--- Exercise directions ---
An identical reprint of the entire listing below is expected.

--- Dataset excerpt ---
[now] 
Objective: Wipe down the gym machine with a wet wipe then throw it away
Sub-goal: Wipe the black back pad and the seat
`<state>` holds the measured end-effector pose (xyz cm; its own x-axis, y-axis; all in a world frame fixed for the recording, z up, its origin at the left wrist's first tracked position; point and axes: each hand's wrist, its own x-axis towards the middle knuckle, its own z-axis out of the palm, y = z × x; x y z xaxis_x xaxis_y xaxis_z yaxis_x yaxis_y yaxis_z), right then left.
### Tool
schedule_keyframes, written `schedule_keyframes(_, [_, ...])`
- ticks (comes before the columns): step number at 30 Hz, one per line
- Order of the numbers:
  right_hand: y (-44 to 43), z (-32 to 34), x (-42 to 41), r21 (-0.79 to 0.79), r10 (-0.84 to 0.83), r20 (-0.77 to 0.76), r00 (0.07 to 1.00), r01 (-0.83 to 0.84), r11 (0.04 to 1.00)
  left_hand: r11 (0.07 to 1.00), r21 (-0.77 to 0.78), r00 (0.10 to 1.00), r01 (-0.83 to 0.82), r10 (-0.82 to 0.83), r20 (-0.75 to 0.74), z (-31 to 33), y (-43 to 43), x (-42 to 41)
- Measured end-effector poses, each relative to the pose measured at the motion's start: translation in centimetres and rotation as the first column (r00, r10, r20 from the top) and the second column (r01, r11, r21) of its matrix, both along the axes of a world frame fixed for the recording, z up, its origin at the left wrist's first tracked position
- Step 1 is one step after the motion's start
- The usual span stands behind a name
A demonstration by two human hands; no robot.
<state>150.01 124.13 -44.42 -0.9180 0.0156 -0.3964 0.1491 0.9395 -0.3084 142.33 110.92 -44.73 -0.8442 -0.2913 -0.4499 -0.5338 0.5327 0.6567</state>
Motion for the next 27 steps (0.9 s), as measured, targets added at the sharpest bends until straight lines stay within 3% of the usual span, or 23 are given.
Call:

--- Response area ---
[now] 
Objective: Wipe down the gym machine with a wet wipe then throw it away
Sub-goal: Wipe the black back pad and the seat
`<state>` holds the measured end-effector pose (xyz cm; its own x-axis, y-axis; all in a world frame fixed for the recording, z up, its origin at the left wrist's first tracked position; point and axes: each hand's wrist, its own x-axis towards the middle knuckle, its own z-axis out of the palm, y = z × x; x y z xaxis_x xaxis_y xaxis_z yaxis_x yaxis_y yaxis_z), right then left.
### Tool
schedule_keyframes, written `schedule_keyframes(_, [_, ...])`
- ticks (comes before the columns): step number at 30 Hz, one per line
- Order of the numbers:
  right_hand: y (-44 to 43), z (-32 to 34), x (-42 to 41), r21 (-0.79 to 0.79), r10 (-0.84 to 0.83), r20 (-0.77 to 0.76), r00 (0.07 to 1.00), r01 (-0.83 to 0.84), r11 (0.04 to 1.00)
  left_hand: r11 (0.07 to 1.00), r21 (-0.77 to 0.78), r00 (0.10 to 1.00), r01 (-0.83 to 0.82), r10 (-0.82 to 0.83), r20 (-0.75 to 0.74), z (-31 to 33), y (-43 to 43), x (-42 to 41)
- Measured end-effector poses, each relative to the pose measured at the motion's start: translation in centimetres and rotation as the first column (r00, r10, r20 from the top) and the second column (r01, r11, r21) of its matrix, both along the axes of a world frame fixed for the recording, z up, its origin at the left wrist's first tracked position
- Step 1 is one step after the motion's start
- The usual span stands behind a name
A demonstration by two human hands; no robot.
<state>150.01 124.13 -44.42 -0.9180 0.0156 -0.3964 0.1491 0.9395 -0.3084 142.33 110.92 -44.73 -0.8442 -0.2913 -0.4499 -0.5338 0.5327 0.6567</state>
Motion for the next 27 steps (0.9 s), as measured, targets added at the sharpest bends until straight lines stay within 3% of the usual span, or 23 are given.
Call:

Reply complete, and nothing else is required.